◆ **What you will do**
The expected answer is the set of lines in the data below between the line holding "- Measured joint" and the line holding "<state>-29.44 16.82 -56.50", inclusive, written out exactly.

◆ **Records to use**
◆ ◆ ◆ ◆ ◆

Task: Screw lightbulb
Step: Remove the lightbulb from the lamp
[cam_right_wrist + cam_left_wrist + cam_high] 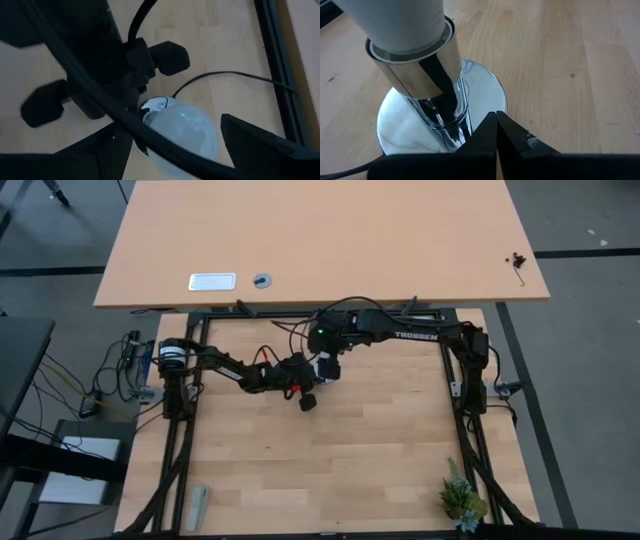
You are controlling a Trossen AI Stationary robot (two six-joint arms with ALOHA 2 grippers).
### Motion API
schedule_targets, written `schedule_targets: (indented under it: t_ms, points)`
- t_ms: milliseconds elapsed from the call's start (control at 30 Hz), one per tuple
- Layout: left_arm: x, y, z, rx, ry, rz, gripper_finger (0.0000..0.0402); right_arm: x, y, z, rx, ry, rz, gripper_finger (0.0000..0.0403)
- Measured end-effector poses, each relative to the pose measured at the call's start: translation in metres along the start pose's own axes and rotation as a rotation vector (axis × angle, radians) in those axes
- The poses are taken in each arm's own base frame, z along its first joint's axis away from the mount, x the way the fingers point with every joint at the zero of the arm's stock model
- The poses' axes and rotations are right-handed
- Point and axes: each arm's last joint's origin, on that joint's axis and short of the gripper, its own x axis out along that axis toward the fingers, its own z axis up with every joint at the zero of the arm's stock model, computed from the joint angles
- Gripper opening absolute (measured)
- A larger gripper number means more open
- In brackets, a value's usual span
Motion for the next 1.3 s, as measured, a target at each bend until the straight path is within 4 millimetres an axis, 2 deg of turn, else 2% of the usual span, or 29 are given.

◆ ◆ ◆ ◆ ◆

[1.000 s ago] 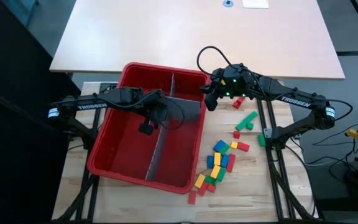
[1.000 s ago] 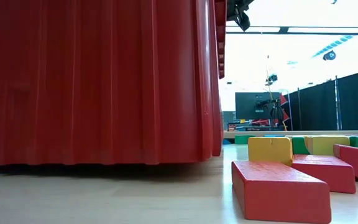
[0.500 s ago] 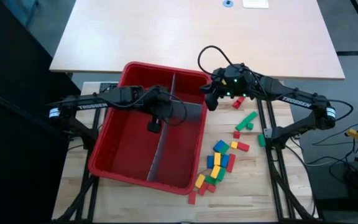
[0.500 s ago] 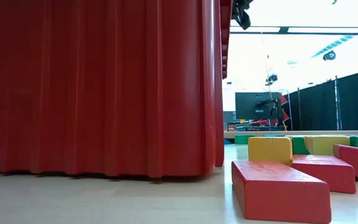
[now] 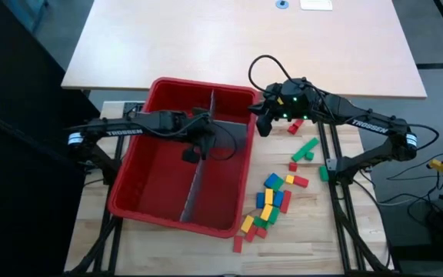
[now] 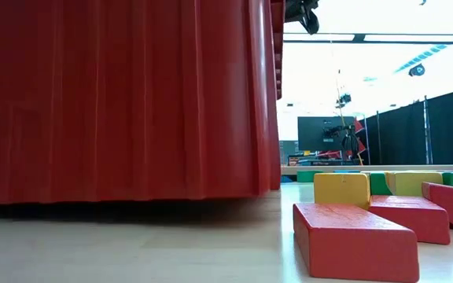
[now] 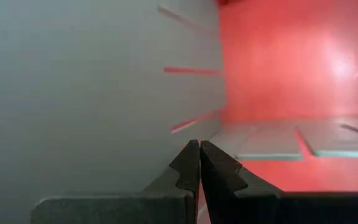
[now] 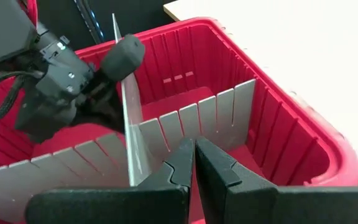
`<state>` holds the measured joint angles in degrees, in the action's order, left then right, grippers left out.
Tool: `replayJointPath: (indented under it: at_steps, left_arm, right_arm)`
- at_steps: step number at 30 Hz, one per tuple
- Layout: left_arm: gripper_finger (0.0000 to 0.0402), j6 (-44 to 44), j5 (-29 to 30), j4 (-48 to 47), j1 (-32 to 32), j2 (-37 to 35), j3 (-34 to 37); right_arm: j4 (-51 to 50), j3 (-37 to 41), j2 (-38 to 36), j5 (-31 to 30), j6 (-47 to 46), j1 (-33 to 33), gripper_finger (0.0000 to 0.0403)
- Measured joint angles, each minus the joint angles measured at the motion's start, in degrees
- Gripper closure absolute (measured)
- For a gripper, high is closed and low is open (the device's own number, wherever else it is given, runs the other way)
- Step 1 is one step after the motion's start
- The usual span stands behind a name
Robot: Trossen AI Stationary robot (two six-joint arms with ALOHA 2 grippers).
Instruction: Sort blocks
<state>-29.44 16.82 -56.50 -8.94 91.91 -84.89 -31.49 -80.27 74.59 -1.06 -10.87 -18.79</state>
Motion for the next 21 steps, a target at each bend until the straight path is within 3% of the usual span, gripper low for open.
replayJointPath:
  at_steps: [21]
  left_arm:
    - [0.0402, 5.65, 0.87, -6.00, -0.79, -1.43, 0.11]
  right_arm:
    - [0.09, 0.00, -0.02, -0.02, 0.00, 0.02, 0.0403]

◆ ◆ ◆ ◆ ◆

◆ **Result**
- Measured joint angles, each minus the joint angles measured at the motion's start, in degrees
- Gripper closure absolute (measured)
- For a gripper, high is closed and low is open (the device's own number, wherever else it is given, runs the other way)
- Step 1 is one step after the motion's start
- The usual span stands behind a name
Robot: Trossen AI Stationary robot (two six-joint arms with ALOHA 2 grippers).
Instruction: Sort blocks
<state>-29.44 16.82 -56.50 -8.94 91.91 -84.89 -31.49 -80.27 74.59 -1.06 -10.87 -18.79</state>

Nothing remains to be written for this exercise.